## The task
The listing is to be reproduced in full, with no character altered.

╭─ Provided data

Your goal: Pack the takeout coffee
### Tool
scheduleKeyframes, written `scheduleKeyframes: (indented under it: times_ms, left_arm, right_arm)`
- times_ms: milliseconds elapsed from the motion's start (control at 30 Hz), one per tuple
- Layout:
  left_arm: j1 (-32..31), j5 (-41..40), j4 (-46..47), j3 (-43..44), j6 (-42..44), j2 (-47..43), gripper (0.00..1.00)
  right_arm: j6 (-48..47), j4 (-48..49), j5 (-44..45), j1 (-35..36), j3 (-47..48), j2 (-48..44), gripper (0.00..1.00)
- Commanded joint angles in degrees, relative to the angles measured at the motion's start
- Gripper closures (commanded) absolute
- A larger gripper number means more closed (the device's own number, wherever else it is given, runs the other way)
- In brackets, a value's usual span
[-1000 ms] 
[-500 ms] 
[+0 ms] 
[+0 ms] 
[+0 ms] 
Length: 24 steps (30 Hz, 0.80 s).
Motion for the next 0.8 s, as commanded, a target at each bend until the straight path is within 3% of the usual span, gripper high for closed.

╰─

## Solution to this task
Your goal: Pack the takeout coffee
### Tool
scheduleKeyframes, written `scheduleKeyframes: (indented under it: times_ms, left_arm, right_arm)`
- times_ms: milliseconds elapsed from the motion's start (control at 30 Hz), one per tuple
- Layout:
  left_arm: j1 (-32..31), j5 (-41..40), j4 (-46..47), j3 (-43..44), j6 (-42..44), j2 (-47..43), gripper (0.00..1.00)
  right_arm: j6 (-48..47), j4 (-48..49), j5 (-44..45), j1 (-35..36), j3 (-47..48), j2 (-48..44), gripper (0.00..1.00)
- Commanded joint angles in degrees, relative to the angles measured at the motion's start
- Gripper closures (commanded) absolute
- A larger gripper number means more closed (the device's own number, wherever else it is given, runs the other way)
- In brackets, a value's usual span
[-1000 ms] 
[-500 ms] 
[+0 ms] 
[+0 ms] 
[+0 ms] 
Length: 24 steps (30 Hz, 0.80 s).
Motion for the next 0.8 s, as commanded, a target at each bend until the straight path is within 3% of the usual span, gripper high for closed.

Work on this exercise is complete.